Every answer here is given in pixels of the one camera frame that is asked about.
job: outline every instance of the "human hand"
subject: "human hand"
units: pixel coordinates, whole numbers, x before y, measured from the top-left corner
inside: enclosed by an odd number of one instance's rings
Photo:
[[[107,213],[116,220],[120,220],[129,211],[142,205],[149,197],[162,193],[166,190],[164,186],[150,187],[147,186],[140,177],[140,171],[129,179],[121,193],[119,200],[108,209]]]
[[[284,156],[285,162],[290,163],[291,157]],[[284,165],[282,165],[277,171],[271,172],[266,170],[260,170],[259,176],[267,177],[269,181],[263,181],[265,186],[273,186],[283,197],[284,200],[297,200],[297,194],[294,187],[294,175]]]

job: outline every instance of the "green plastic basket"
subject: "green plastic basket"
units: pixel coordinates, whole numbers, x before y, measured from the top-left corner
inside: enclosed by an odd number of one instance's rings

+ + + + +

• Task prompt: Give back every line of the data exactly as it was written.

• Exercise answer:
Every answer here is given in pixels of the one camera frame that is asked about.
job: outline every instance of the "human hand"
subject: "human hand"
units: pixel coordinates, whole numbers, x before y, measured from the top-left corner
inside: enclosed by an odd number of one instance's rings
Photo:
[[[107,213],[116,220],[120,220],[129,211],[142,205],[149,197],[162,193],[166,190],[164,186],[150,187],[147,186],[140,177],[140,171],[129,179],[121,193],[119,200],[108,209]]]
[[[284,156],[285,162],[290,163],[291,157]],[[284,165],[282,165],[277,171],[271,172],[266,170],[260,170],[259,176],[267,177],[269,181],[263,181],[265,186],[273,186],[283,197],[284,200],[297,200],[297,194],[294,187],[294,175]]]

job: outline every instance of the "green plastic basket"
subject: "green plastic basket"
units: pixel coordinates, whole numbers, x before y, measured from the top-left corner
inside: enclosed by an odd number of one instance's rings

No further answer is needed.